%%

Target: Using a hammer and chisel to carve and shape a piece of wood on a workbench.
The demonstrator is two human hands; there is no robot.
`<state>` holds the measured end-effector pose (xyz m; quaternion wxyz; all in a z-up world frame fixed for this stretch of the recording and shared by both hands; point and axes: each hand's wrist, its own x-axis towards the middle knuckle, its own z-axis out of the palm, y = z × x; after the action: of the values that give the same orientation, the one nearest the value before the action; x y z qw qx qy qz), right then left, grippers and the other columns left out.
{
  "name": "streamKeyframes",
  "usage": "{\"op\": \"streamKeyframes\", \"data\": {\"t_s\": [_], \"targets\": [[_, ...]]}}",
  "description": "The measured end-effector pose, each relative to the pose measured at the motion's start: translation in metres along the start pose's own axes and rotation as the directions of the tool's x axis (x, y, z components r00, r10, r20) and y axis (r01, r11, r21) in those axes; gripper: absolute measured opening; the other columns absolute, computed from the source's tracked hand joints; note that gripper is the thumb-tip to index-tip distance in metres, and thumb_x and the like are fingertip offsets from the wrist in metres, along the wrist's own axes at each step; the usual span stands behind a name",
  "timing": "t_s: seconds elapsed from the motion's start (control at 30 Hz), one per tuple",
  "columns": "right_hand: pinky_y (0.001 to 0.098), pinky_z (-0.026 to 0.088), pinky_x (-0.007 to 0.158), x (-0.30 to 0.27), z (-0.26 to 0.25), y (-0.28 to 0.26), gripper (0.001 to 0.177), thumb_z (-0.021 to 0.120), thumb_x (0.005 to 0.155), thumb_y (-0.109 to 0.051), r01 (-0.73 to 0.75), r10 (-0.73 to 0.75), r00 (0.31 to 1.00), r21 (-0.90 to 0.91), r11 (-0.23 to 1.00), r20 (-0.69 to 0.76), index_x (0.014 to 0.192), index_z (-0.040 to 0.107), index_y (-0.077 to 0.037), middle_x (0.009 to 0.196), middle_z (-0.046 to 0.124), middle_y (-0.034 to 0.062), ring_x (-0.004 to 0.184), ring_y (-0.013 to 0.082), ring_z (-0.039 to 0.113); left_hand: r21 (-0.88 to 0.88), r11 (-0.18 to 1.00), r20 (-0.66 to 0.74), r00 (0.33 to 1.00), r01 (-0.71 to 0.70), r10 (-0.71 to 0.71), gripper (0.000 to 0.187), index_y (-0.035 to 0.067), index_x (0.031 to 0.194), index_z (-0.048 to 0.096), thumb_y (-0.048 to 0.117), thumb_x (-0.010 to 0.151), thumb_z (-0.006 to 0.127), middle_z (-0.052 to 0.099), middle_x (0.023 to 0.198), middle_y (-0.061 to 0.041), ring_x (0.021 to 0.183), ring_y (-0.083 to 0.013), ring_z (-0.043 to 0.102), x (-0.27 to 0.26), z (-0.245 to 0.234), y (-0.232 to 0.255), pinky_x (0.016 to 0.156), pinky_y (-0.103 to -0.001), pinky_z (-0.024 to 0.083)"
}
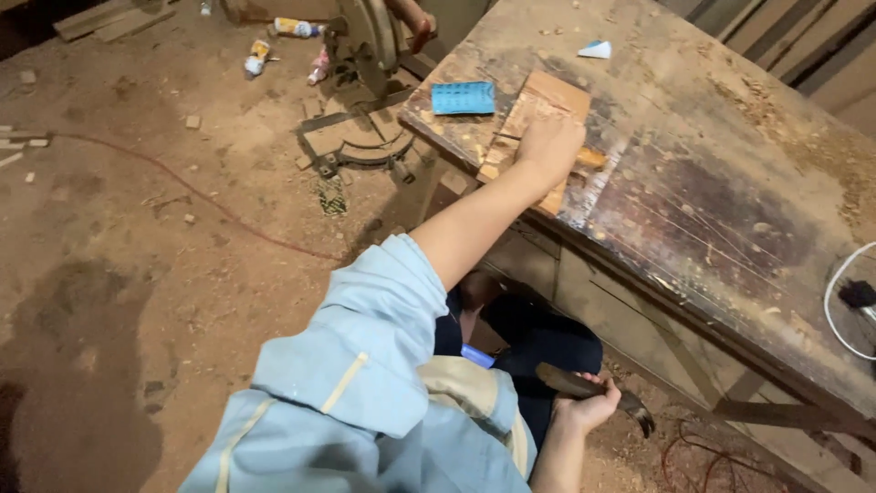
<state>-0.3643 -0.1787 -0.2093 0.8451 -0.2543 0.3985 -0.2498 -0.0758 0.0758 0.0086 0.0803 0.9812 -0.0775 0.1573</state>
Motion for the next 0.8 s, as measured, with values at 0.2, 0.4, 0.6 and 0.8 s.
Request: {"op": "streamKeyframes", "data": {"t_s": [0.2,0.4,0.6,0.8], "targets": [[0.0251,0.048,0.064,0.008,-0.003,0.002,0.018,0.055,0.098,-0.026,-0.056,0.056,0.998,-0.003,0.998,0.023,0.082,0.049,-0.019,0.07,0.049,-0.0045,0.062,0.0108,0.051,0.186,0.977,-0.043,0.993,-0.1,0.11,0.021,0.019,0.068,0.068,0.001,0.08,0.067,0.061,0.065,0.004,0.056,-0.0182,0.06,0.021,0.042,0.004,0.044,-0.033,0.046],[0.0277,0.048,0.066,0.008,-0.004,0.002,0.02,0.055,0.097,-0.026,-0.053,0.053,0.999,-0.017,0.998,-0.005,0.081,0.049,-0.018,0.071,0.048,-0.0042,0.064,0.0122,0.051,-0.381,0.908,-0.238,0.967,-0.176,0.088,0.028,0.015,0.102,0.066,-0.002,0.079,0.064,0.07,0.081,-0.004,0.059,-0.0176,0.066,-0.003,-0.052,0.01,0.044,-0.029,0.052],[0.027,0.048,0.065,0.012,-0.004,0.003,0.019,0.055,0.098,-0.025,-0.066,0.066,0.998,0.028,0.997,0.008,0.081,0.049,-0.019,0.07,0.047,-0.0044,0.062,0.0119,0.049,-0.66,0.744,-0.11,0.993,-0.099,0.034,0.059,0.021,0.127,0.056,0.036,0.077,0.083,0.073,0.108,-0.006,0.087,-0.0165,0.069,-0.008,-0.084,-0.02,0.071,-0.029,0.059],[0.0274,0.047,0.065,0.017,-0.006,0.007,0.021,0.056,0.096,-0.026,-0.058,0.058,0.998,0.008,0.998,0.023,0.079,0.047,-0.018,0.069,0.046,-0.0039,0.062,0.0125,0.05,-0.576,0.817,0.012,0.998,-0.039,0.056,0.029,0.02,0.114,0.065,0.025,0.086,0.073,0.071,0.083,-0.003,0.058,-0.0176,0.058,-0.07,-0.112,-0.055,0.051,-0.032,0.047]]}}
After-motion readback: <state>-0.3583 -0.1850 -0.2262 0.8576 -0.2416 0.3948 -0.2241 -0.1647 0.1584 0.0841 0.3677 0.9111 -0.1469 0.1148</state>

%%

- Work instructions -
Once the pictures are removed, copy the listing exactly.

- Solution to the exercise -
Target: Using a hammer and chisel to carve and shape a piece of wood on a workbench.
The demonstrator is two human hands; there is no robot.
`<state>` holds the measured end-effector pose (xyz m; quaternion wxyz; all in a z-up world frame fixed for this stretch of the recording and shared by both hands; point and axes: each hand's wrist, its own x-axis towards the middle knuckle, its own z-axis out of the palm, y = z × x; after the action: of the values that give the same orientation, the one nearest the value before the action; x y z qw qx qy qz), right then left, grippers and the other columns left out.
{
  "name": "streamKeyframes",
  "usage": "{\"op\": \"streamKeyframes\", \"data\": {\"t_s\": [_], \"targets\": [[_, ...]]}}",
  "description": "The measured end-effector pose, each relative to the pose measured at the motion's start: translation in metres along the start pose's own axes and rotation as the directions of the tool's x axis (x, y, z components r00, r10, r20) and y axis (r01, r11, r21) in those axes; gripper: absolute measured opening; the other columns absolute, computed from the source's tracked hand joints; note that gripper is the thumb-tip to index-tip distance in metres, and thumb_x and the like are fingertip offsets from the wrist in metres, along the wrist's own axes at each step; the usual span stands behind a name",
  "timing": "t_s: seconds elapsed from the motion's start (control at 30 Hz), one per tuple",
  "columns": "right_hand: pinky_y (0.001 to 0.098), pinky_z (-0.026 to 0.088), pinky_x (-0.007 to 0.158), x (-0.30 to 0.27), z (-0.26 to 0.25), y (-0.28 to 0.26), gripper (0.001 to 0.177), thumb_z (-0.021 to 0.120), thumb_x (0.005 to 0.155), thumb_y (-0.109 to 0.051), r01 (-0.73 to 0.75), r10 (-0.73 to 0.75), r00 (0.31 to 1.00), r21 (-0.90 to 0.91), r11 (-0.23 to 1.00), r20 (-0.69 to 0.76), index_x (0.014 to 0.192), index_z (-0.040 to 0.107), index_y (-0.077 to 0.037), middle_x (0.009 to 0.196), middle_z (-0.046 to 0.124), middle_y (-0.034 to 0.062), ring_x (-0.004 to 0.184), ring_y (-0.013 to 0.082), ring_z (-0.039 to 0.113); left_hand: r21 (-0.88 to 0.88), r11 (-0.18 to 1.00), r20 (-0.66 to 0.74), r00 (0.33 to 1.00), r01 (-0.71 to 0.70), r10 (-0.71 to 0.71), gripper (0.000 to 0.187), index_y (-0.035 to 0.067), index_x (0.031 to 0.194), index_z (-0.048 to 0.096), thumb_y (-0.048 to 0.117), thumb_x (-0.010 to 0.151), thumb_z (-0.006 to 0.127), middle_z (-0.052 to 0.099), middle_x (0.023 to 0.198), middle_y (-0.061 to 0.041), ring_x (0.021 to 0.183), ring_y (-0.083 to 0.013), ring_z (-0.043 to 0.102), x (-0.27 to 0.26), z (-0.245 to 0.234), y (-0.232 to 0.255), pinky_x (0.016 to 0.156), pinky_y (-0.103 to -0.001), pinky_z (-0.024 to 0.083)"
}
<state>-0.3643 -0.1787 -0.2093 0.8451 -0.2543 0.3985 -0.2498 -0.0758 0.0758 0.0086 0.0803 0.9812 -0.0775 0.1573</state>
Motion for the next 0.8 s, as measured, with values at 0.2, 0.4, 0.6 and 0.8 s.
Request: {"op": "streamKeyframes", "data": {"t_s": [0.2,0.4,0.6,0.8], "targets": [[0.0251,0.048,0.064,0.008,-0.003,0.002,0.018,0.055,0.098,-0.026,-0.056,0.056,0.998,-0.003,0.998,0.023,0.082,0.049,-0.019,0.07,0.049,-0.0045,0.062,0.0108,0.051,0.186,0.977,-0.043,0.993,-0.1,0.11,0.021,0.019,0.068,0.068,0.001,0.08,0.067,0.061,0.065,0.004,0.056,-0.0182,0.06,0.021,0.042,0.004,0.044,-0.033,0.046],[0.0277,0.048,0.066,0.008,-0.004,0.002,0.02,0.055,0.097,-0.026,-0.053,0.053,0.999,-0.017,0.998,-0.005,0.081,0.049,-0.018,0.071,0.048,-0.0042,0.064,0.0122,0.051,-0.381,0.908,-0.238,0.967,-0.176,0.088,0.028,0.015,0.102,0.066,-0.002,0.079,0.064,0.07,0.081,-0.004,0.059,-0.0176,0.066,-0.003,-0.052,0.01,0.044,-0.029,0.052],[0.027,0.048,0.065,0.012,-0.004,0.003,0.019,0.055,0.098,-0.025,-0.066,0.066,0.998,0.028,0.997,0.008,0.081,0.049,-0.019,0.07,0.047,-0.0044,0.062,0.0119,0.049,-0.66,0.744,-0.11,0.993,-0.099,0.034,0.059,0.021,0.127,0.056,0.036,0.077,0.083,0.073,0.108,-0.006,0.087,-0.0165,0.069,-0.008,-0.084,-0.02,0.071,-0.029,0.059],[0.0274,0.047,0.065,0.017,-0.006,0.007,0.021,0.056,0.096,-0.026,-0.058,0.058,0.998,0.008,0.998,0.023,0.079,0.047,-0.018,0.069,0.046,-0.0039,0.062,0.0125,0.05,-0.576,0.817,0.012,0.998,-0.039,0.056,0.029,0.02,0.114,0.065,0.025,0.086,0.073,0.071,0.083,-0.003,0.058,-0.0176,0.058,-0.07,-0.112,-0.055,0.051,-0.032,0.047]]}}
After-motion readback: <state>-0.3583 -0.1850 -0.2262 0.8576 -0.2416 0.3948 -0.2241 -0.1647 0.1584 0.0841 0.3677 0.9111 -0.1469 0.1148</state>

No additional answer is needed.